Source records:
☆ ☆ ☆
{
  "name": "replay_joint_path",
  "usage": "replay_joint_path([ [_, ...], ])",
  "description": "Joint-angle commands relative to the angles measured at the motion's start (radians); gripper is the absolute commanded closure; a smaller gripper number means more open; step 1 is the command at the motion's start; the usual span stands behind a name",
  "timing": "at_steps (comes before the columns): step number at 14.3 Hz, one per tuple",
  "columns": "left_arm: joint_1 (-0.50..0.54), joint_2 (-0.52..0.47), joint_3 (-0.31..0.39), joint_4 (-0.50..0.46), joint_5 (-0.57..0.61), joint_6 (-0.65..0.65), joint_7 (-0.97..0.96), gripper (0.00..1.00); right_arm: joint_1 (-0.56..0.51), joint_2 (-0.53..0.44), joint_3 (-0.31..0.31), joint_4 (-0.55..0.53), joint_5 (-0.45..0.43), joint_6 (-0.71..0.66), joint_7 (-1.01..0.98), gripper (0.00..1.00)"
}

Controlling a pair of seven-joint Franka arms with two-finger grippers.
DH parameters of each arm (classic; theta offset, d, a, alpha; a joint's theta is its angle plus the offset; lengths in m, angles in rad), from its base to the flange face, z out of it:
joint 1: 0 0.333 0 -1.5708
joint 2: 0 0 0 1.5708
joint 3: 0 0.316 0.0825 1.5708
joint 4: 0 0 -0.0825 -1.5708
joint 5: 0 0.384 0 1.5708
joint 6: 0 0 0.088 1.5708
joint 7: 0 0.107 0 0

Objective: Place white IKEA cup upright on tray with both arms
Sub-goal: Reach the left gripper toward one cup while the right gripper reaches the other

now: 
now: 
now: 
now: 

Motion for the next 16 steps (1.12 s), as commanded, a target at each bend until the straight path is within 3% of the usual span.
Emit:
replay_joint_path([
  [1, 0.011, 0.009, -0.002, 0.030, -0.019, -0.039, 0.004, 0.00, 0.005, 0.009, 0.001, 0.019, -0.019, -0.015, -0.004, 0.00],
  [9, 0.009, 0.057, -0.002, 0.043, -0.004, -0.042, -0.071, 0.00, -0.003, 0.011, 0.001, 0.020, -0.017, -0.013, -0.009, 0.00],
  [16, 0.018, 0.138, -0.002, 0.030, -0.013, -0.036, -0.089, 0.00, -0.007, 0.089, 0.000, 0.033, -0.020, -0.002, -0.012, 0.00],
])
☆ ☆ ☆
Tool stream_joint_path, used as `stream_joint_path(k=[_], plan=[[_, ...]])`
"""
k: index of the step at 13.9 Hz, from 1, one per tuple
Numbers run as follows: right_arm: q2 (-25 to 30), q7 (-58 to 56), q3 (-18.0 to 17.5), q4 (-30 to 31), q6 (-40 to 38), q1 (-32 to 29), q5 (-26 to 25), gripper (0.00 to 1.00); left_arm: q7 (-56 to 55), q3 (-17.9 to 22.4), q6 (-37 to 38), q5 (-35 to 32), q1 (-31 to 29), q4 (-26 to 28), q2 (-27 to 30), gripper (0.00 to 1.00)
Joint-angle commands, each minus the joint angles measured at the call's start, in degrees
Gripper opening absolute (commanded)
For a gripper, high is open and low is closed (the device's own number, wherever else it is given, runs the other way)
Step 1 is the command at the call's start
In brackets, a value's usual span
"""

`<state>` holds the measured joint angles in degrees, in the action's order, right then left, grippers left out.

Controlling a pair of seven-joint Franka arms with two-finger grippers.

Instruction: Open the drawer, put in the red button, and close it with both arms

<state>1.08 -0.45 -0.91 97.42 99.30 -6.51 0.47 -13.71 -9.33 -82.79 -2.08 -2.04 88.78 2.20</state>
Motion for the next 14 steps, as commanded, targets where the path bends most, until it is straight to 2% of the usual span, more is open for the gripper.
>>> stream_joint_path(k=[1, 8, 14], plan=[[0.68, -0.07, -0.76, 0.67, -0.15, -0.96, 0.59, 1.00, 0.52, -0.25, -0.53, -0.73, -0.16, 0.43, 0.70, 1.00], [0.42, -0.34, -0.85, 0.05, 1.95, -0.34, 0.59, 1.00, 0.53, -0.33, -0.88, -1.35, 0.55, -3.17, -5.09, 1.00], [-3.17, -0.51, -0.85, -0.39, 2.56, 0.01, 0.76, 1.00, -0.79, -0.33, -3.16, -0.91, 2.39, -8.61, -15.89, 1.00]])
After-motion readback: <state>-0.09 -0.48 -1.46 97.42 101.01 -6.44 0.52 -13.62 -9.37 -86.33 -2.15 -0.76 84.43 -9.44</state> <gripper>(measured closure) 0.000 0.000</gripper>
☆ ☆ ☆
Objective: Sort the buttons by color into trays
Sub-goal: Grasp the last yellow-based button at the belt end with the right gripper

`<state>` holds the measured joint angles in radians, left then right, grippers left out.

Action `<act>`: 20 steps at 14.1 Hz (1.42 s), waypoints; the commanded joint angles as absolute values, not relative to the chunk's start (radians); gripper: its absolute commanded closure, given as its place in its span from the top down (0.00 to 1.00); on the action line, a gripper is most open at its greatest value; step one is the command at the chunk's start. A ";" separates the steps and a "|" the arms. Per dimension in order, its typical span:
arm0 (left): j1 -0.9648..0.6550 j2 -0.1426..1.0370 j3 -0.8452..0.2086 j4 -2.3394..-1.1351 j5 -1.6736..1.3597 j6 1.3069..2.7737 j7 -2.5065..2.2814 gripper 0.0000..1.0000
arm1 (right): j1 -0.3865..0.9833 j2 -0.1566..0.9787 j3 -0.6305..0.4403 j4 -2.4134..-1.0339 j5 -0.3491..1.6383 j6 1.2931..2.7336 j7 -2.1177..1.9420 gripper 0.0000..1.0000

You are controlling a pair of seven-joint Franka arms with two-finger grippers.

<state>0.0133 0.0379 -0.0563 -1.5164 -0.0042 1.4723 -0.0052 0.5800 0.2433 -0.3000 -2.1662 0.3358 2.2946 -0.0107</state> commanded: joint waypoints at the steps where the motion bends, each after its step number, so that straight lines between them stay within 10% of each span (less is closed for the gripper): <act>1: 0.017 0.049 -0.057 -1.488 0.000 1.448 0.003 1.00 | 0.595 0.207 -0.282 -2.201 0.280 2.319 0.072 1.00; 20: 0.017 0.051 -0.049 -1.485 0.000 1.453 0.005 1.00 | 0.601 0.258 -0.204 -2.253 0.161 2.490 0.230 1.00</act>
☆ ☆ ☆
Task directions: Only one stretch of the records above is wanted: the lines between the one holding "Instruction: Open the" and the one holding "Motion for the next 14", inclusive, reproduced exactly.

Solution to the problem:
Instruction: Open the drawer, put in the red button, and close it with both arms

<state>1.08 -0.45 -0.91 97.42 99.30 -6.51 0.47 -13.71 -9.33 -82.79 -2.08 -2.04 88.78 2.20</state>
Motion for the next 14 steps, as commanded, targets where the path bends most, until it is straight to 2% of the usual span, more is open for the gripper.

No further output is expected for this exercise.